Task brief: Write out every record below exactly as it appears.

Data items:
★ ★ ★ ★
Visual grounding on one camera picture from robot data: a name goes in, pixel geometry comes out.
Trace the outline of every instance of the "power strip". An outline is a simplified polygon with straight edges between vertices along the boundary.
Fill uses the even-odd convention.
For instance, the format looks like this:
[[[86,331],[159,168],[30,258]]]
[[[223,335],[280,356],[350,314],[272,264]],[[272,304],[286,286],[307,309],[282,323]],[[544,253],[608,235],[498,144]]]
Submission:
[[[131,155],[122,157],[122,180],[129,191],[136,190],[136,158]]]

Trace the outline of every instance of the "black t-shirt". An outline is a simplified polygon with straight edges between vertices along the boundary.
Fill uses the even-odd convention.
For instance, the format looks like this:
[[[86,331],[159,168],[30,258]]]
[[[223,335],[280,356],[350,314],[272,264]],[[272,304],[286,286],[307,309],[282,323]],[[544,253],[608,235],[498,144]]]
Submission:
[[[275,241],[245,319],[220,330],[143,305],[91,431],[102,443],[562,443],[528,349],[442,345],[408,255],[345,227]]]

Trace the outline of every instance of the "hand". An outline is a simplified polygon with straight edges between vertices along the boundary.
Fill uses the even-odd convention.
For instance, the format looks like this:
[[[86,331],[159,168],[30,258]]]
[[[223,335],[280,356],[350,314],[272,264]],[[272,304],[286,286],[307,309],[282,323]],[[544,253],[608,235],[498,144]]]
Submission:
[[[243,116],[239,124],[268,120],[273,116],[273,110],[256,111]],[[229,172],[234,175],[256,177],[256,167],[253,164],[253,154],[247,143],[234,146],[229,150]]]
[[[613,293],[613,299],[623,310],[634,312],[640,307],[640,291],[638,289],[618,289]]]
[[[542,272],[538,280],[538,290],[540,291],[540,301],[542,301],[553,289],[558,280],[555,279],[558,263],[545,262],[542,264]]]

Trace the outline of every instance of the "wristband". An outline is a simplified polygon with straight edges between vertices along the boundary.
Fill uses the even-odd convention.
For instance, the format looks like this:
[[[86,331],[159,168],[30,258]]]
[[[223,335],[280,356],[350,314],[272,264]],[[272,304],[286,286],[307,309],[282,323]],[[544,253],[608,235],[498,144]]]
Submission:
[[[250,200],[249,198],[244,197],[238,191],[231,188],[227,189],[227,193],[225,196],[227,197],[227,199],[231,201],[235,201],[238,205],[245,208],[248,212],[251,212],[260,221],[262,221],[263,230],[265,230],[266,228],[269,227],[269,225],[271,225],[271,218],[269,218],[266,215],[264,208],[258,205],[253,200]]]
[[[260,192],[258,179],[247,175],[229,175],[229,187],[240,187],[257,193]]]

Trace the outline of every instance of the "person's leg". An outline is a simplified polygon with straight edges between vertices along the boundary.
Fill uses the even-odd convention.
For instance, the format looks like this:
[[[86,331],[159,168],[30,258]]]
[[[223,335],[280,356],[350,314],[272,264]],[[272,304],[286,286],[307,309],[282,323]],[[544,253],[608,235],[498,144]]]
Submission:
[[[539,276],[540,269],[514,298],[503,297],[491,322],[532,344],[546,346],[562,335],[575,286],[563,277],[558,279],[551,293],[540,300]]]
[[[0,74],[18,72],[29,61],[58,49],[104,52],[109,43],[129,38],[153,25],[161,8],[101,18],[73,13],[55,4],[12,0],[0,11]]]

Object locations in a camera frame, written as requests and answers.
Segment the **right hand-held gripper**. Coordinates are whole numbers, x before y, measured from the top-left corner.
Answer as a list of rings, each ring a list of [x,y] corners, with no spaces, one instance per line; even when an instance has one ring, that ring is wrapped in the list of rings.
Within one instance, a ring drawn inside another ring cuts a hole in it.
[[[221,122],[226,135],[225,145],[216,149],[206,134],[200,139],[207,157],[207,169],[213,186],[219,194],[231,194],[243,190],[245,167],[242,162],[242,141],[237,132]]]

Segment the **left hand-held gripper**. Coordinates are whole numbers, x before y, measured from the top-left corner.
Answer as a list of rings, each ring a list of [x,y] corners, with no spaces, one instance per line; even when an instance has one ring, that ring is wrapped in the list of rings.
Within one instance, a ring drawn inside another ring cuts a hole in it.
★ ★ ★ ★
Answer to this problem:
Visual grounding on one camera picture from robot data: a name goes in, pixel geometry comes out.
Trace the outline of every instance of the "power strip". An outline is a simplified polygon with straight edges between vertices along the boundary.
Fill uses the even-odd convention.
For instance, the format looks like this:
[[[86,331],[159,168],[30,258]]]
[[[223,335],[280,356],[350,314],[272,264]],[[272,304],[286,286],[307,309],[282,323]],[[544,253],[608,235],[498,144]]]
Submission:
[[[131,155],[122,157],[122,180],[129,191],[136,190],[136,158]]]

Trace the outline of every instance of the "black t-shirt". An outline is a simplified polygon with straight edges between vertices along the boundary.
Fill uses the even-odd convention.
For instance, the format looks like this:
[[[86,331],[159,168],[30,258]]]
[[[223,335],[280,356],[350,314],[272,264]],[[272,304],[286,286],[307,309],[282,323]],[[544,253],[608,235],[498,144]]]
Submission:
[[[275,241],[245,319],[220,330],[143,305],[91,431],[102,443],[562,443],[528,349],[442,345],[408,255],[345,227]]]

Trace the outline of every instance of the "hand". An outline is a simplified polygon with straight edges between vertices along the boundary.
Fill uses the even-odd convention.
For instance, the format looks like this:
[[[86,331],[159,168],[30,258]]]
[[[223,335],[280,356],[350,314],[272,264]],[[272,304],[286,286],[307,309],[282,323]],[[544,253],[608,235],[498,144]]]
Submission:
[[[243,116],[239,124],[268,120],[273,116],[273,110],[256,111]],[[229,172],[234,175],[256,177],[256,167],[253,164],[253,154],[247,143],[234,146],[229,150]]]
[[[613,293],[613,299],[623,310],[634,312],[640,307],[640,291],[638,289],[618,289]]]
[[[542,272],[538,280],[538,290],[540,291],[540,301],[542,301],[553,289],[558,280],[555,279],[558,263],[545,262],[542,264]]]

Trace the outline of every instance of the "wristband". An outline is a simplified polygon with straight edges between vertices along the boundary.
Fill uses the even-odd convention.
For instance, the format looks like this:
[[[86,331],[159,168],[30,258]]]
[[[223,335],[280,356],[350,314],[272,264]],[[272,304],[286,286],[307,309],[282,323]],[[544,253],[608,235],[498,144]]]
Submission:
[[[250,200],[249,198],[244,197],[238,191],[231,188],[227,189],[227,193],[225,196],[227,197],[227,199],[231,201],[235,201],[238,205],[245,208],[248,212],[251,212],[260,221],[262,221],[263,230],[265,230],[266,228],[269,227],[269,225],[271,225],[271,218],[269,218],[266,215],[264,208],[258,205],[253,200]]]
[[[260,192],[258,179],[247,175],[229,175],[229,187],[240,187],[257,193]]]

Trace the outline of every instance of the "person's leg". An outline is a simplified polygon with straight edges between vertices along the boundary.
Fill uses the even-odd convention.
For instance, the format looks like this:
[[[86,331],[159,168],[30,258]]]
[[[223,335],[280,356],[350,314],[272,264]],[[272,304],[286,286],[307,309],[282,323]],[[544,253],[608,235],[498,144]]]
Submission:
[[[539,276],[540,269],[514,298],[503,297],[491,322],[532,344],[546,346],[562,335],[575,286],[563,277],[558,279],[551,293],[540,300]]]
[[[0,74],[18,72],[29,61],[58,49],[104,52],[109,43],[129,38],[153,25],[161,8],[101,18],[73,13],[55,4],[12,0],[0,11]]]

Object locations in a camera frame, written as requests and answers.
Segment the **right hand-held gripper**. Coordinates are whole numbers, x before y, measured from the top-left corner.
Answer as a list of rings, each ring a list of [x,y] corners, with no spaces, one instance per line; even when an instance has one ring, that ring is wrapped in the list of rings.
Within one instance, a ring drawn inside another ring cuts a hole in it.
[[[221,122],[226,135],[225,145],[216,149],[206,134],[200,139],[207,157],[207,169],[213,186],[219,194],[231,194],[243,190],[245,167],[242,162],[242,141],[237,132]]]

Segment the **left hand-held gripper**. Coordinates are whole numbers, x before y, measured from the top-left corner.
Answer as a list of rings, each ring a list of [x,y] corners, with no spaces, one instance per line; even when an instance has one ring, that ring is wrapped in the list of rings.
Within one instance, a ring drawn inside another ring cuts a hole in it.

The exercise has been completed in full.